The evidence is that real wages, that is the purchasing power of the money wage, has been falling and is continuing to fall.

Focus must be on creating new real, full-time, and secure jobs.

More than anything else, progress depends on how the benefit generated is shared. Handing it all to investors will not generate change towards a better economy. If it were going to, it would have done so already. Investment is going south instead. There is good reason to suggest that the opposite would be more effective. Investment to where it is need could be encouraged and discouraged form going where it is harmful through adequate regulation. This can be supported through government monetary, fiscal action, and public investment in the economy. It could be financed by a crackdown on the top end tax avoidance industry, which amounts to at least $3.5 billion last year, and a lot more according to indications in information from the Panama Papers released by WikiLeaks released in 2016 and the Paradise Papers released last year.

There still remains the matter of sharing the benefit. This is the best way to generate the best response and participation from the community. If people feel justice is being delivered, they will be more enthusiastic, innovative, and hard working. Only this can be the driving force to turn Australia around.

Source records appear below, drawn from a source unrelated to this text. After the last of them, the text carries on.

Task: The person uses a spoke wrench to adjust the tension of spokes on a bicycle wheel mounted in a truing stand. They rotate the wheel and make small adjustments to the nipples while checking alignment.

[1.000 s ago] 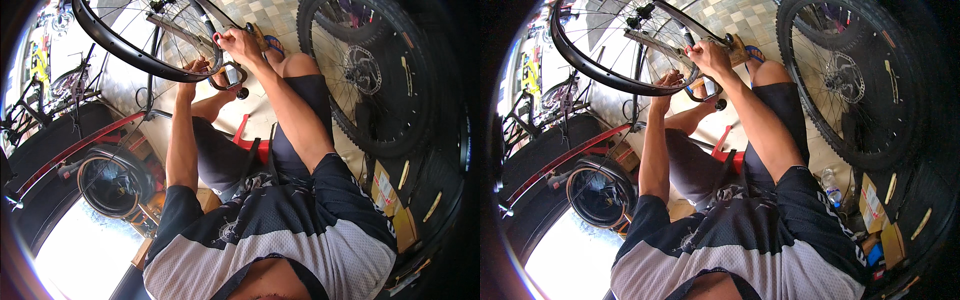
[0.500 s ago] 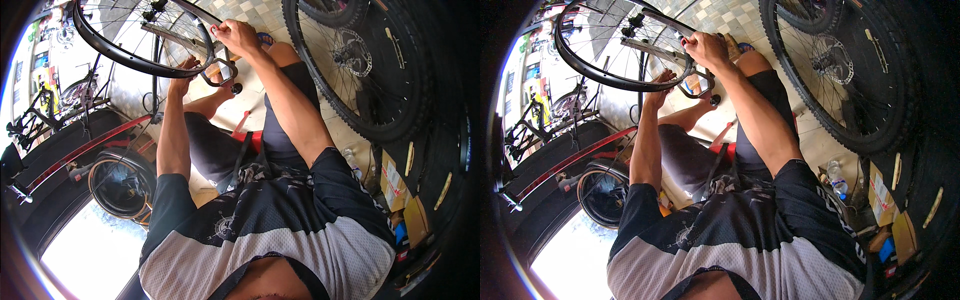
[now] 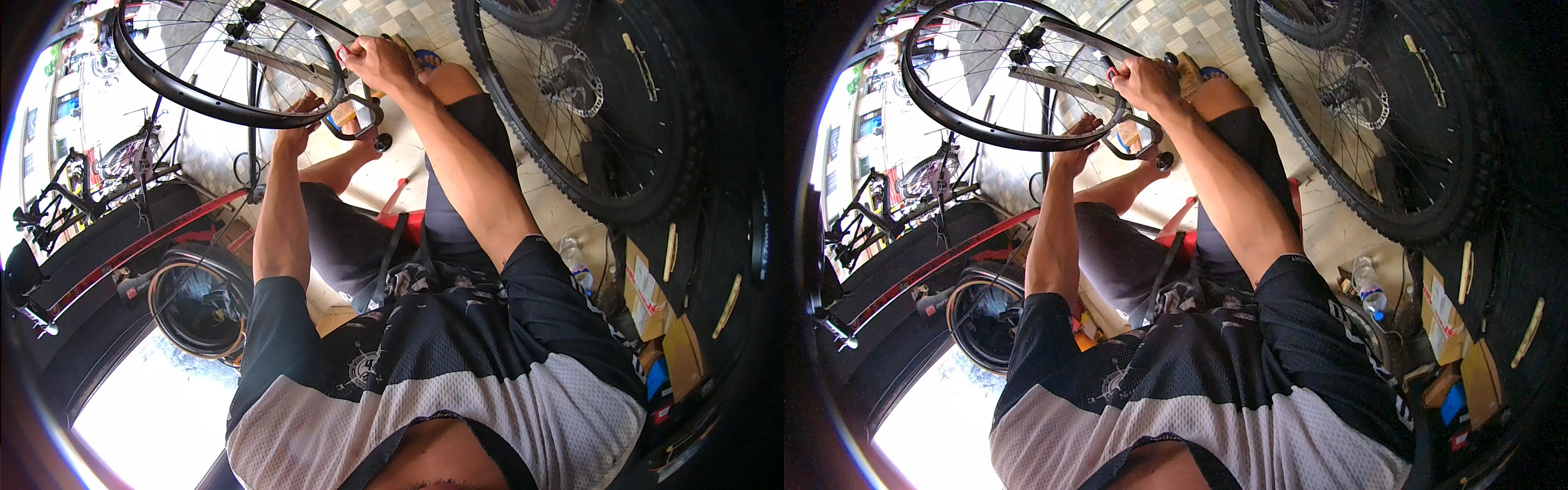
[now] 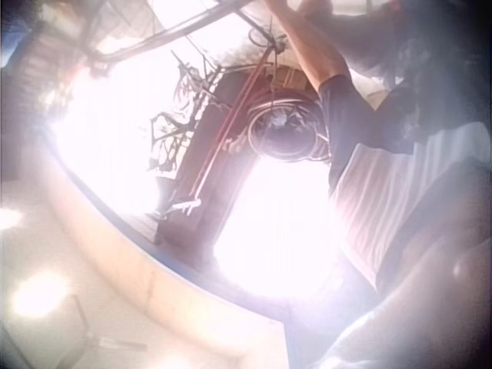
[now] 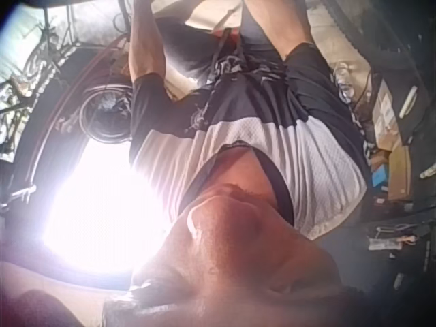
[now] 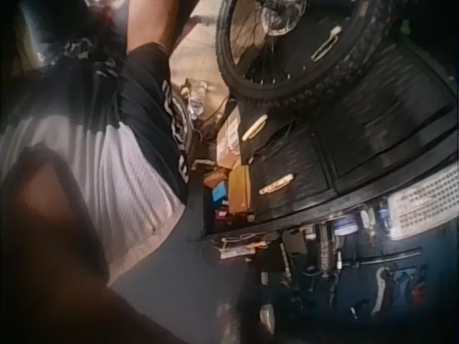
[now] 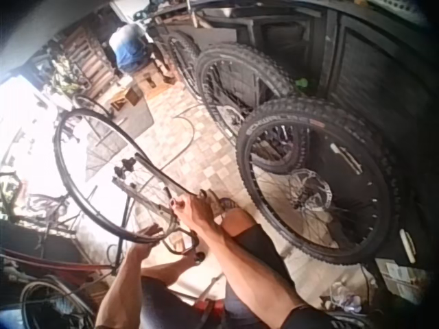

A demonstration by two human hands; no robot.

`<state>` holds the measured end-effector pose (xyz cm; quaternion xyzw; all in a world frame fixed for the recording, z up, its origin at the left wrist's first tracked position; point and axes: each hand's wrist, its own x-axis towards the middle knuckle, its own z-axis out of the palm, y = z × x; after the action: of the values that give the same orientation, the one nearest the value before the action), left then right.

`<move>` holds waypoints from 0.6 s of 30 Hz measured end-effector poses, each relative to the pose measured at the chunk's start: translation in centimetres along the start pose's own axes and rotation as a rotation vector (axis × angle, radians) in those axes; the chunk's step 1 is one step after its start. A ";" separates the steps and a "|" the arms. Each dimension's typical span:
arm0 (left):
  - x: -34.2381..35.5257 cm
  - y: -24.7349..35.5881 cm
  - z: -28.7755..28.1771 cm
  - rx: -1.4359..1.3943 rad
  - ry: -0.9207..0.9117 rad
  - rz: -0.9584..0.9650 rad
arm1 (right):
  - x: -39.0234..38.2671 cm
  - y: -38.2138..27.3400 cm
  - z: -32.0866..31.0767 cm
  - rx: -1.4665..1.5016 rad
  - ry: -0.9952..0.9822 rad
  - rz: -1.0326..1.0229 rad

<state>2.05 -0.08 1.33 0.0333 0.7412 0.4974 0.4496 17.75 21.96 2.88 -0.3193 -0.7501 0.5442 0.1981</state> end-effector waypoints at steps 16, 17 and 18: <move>-5.7 7.5 -2.1 0.199 0.012 0.074 | -0.5 -0.5 -0.1 -0.006 -0.029 0.038; -6.2 8.4 -2.6 0.217 -0.044 0.101 | -0.6 -0.5 0.0 -0.007 -0.026 0.042; -6.5 9.4 -3.0 0.220 -0.047 0.110 | -0.6 -0.5 0.0 -0.008 -0.022 0.046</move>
<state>0.07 -0.69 12.95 0.1347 0.7776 0.4362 0.4323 18.03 21.42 3.37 -0.3312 -0.7468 0.5492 0.1758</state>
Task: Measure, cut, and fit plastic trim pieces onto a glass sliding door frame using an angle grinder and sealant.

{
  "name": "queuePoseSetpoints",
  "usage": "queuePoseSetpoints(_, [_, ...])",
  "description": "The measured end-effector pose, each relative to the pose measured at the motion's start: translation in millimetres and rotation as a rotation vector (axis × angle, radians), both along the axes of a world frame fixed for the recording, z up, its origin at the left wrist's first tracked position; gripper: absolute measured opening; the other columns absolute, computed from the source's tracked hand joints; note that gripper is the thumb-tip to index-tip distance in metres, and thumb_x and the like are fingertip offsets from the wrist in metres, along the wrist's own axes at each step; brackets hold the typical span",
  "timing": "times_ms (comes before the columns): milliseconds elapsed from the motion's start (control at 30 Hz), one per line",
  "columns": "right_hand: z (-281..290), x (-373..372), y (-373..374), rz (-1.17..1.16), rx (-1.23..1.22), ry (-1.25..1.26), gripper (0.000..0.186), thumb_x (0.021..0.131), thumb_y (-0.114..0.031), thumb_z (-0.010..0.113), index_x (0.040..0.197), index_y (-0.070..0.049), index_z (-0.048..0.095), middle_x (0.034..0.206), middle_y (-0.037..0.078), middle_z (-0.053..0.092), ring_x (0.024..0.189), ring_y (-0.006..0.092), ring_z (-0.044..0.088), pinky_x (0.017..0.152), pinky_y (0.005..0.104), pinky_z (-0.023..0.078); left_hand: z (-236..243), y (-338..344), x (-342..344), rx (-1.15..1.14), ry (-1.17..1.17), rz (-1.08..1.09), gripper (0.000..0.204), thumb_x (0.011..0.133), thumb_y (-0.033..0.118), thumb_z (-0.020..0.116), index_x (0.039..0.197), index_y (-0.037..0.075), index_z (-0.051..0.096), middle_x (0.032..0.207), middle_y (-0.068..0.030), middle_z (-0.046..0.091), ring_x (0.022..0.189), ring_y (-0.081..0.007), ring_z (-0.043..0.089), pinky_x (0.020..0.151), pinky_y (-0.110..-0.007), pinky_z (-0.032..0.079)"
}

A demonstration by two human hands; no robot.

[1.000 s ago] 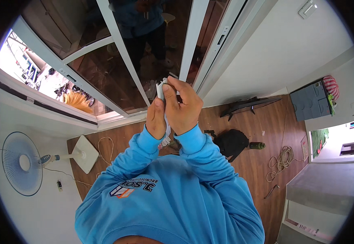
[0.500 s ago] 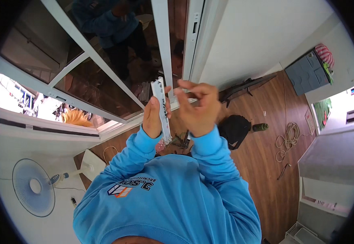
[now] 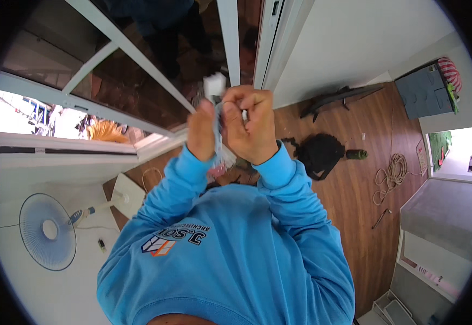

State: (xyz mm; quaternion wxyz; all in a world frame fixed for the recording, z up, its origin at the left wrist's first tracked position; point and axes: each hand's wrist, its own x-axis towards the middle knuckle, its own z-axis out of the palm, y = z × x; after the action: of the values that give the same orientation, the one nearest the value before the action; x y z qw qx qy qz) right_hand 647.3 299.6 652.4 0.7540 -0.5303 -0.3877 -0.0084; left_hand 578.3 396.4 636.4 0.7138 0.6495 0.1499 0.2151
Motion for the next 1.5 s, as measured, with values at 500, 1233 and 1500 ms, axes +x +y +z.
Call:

This extends to increasing social security payments to induce further participation. With about a million officially out of work and big numbers on a variety of pensions, their capacity to engage in the economy is limited. Turning this around would bring a considerable stimulus for the economic improvement of Australia.

The Australian Council of Social Service (ACOSS), has called for the increase of JobSeeker form $46 a day to $70 a day. This should be taken as an absolute minimum. The Living Incomes for Everyone campaign is calling for an $82 a day rise.

The jobs summit must accept this if it is going to have a chance of meaning anything.

Part of it is the replacement of the current and one-sided industrial relations system, with one that defends the right of workers to join and be protected by unions, which gives them a real voice, and raises their role in the workplace, as well as delivering reward for effort and adequate working conditions.

Whether one likes the jobs summit or not it is a reality before us, and there is every reason why the opportunity to add to the discussion should be taken advantage of.